Using AI to improve AI

4242 is an applied research lab in Generative AI based in Amsterdam.

We study recursive self-improvement: the use of AI systems to train and improve other AI systems. We are applied in a specific sense: our work begins and ends with real use cases inside real organizations. And we build bridges: between what is possible in theory and what is useful in practice, and across the final stretch where most of that possibility is currently lost.

The last mile

The capability of frontier models is not the limiting factor for most organizations. By our estimate, today’s models are already sufficient for the large majority of enterprise use cases, on the order of ninety-five percent of them. And yet, in practice, very little of that capability turns into value.

We call this the last mile problem. As in logistics, the last mile is the part of the journey you can already see and still fail to cross. The distance between a capable model and a working system inside a company is short, but it is also where the real difficulty lives. Closing it is the reason this lab exists.

A capable model is not yet a working one

Imagine hiring the most capable person you can find and placing them inside an unfamiliar company. On their first day, they are not yet useful. They become useful only as they learn how the company actually works: its conventions, its history, the small nuances that are never written down anywhere.

The same is true of language models and the agents built on them. The underlying intelligence is sufficient. What is missing is everything that makes a general-purpose model fit a specific organization: how that organization works, the tools the model can draw on, the standards it is held to. We treat this as the central design problem. It is not how to make a model smarter, but how to shape an already-capable one to the particulars of the work it is meant to do.

Learning from experience

A good employee becomes more valuable over time, because they learn from experience. Most deployed models do not. Their weights are fixed at training time and do not change as they work. For as long as this remains true of the dominant architecture, learning from experience has to happen somewhere other than the weights.

We locate it in the harness, the flexible layer of context, instructions, tools, and feedback that surrounds a model. The harness is where an agent can be shaped to a company’s specific needs, and where it can keep changing as those needs change. In the current paradigm, this is what continuous learning looks like in practice: not updating the model on the fly, but continually reshaping what surrounds it.
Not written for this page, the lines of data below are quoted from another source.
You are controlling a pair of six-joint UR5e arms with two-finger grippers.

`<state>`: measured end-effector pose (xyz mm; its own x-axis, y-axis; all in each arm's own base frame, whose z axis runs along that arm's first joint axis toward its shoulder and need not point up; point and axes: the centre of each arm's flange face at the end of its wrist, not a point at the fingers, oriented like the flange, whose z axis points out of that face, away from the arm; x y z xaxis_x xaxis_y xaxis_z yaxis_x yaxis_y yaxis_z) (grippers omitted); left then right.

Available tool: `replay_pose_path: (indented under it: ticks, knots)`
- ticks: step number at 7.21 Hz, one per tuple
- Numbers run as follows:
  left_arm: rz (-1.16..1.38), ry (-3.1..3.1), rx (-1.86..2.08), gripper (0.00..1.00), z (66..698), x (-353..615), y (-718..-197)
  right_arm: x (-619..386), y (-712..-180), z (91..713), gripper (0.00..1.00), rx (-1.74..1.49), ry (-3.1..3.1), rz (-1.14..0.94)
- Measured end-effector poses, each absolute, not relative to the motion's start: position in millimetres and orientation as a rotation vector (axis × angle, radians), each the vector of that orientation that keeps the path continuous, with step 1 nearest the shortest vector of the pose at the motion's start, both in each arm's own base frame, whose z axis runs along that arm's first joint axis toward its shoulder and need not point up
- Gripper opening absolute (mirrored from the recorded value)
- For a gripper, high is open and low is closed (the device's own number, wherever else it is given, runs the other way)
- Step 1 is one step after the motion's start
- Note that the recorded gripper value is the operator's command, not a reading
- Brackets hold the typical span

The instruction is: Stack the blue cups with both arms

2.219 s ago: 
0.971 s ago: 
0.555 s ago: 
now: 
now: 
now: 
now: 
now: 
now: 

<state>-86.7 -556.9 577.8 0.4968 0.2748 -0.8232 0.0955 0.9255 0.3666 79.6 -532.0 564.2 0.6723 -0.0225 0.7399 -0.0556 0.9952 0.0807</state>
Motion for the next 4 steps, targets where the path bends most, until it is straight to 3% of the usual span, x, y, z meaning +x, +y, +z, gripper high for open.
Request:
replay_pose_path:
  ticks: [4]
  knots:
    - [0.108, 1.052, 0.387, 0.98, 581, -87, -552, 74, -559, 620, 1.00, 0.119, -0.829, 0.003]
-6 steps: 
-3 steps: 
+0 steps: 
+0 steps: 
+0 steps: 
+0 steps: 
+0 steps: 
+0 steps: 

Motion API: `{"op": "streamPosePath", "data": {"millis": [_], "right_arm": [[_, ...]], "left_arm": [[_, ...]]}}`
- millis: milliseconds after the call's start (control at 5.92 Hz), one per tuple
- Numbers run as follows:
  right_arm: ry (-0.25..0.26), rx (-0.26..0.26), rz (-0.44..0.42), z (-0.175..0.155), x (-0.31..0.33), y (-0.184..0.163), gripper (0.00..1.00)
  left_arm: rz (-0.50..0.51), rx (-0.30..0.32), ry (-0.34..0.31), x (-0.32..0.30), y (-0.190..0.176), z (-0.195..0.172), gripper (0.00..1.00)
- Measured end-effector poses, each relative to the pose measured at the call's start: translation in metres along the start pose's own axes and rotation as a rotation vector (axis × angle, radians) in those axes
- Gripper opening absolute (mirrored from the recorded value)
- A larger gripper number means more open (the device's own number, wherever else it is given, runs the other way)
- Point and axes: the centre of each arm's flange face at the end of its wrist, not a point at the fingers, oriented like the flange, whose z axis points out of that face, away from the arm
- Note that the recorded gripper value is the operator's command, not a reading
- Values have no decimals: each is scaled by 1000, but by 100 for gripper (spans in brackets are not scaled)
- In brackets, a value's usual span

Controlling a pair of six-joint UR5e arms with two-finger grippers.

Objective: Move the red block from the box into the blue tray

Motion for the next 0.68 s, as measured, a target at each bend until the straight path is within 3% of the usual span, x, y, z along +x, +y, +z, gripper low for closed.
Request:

We do not claim that reinforcement learning and fine-tuning are without value; they clearly have their place. Our thesis is narrower and more practical. For adapting an agent to a particular organization and use case, optimizing the harness is more flexible, more cost-effective, and more efficient than repeatedly updating model weights.

The bottleneck is no longer the model

We are AI engineers, and we build agents the way most builders do. You deploy an agent, watch its traces, study the cases where it fails, run experiments to improve it, and repeat.

This works until it doesn’t. Past a certain scale, you fall behind. There are too many traces to read. New edge cases appear faster than you can address them. The dataset you rely on to catch regressions keeps growing. At that point something quietly shifts: the constraint is no longer the intelligence of the model. It is the human doing the evaluating and improving.

Using AI to build AI

If the bottleneck is human work, then the human work is what should be automated. So we rebuilt our own job. We took the loop that every agent builder runs (deploy, observe, evaluate, experiment, improve) and turned it into a system that runs on top of any agent, independent of framework, model, or use case.

We call it meta meta: a meta system whose purpose is to do the work we used to do by hand. Unlike a human team, it can spin up as many copies of itself as a problem requires, running thousands of experiments in parallel in search of the harness that works best for a given agent.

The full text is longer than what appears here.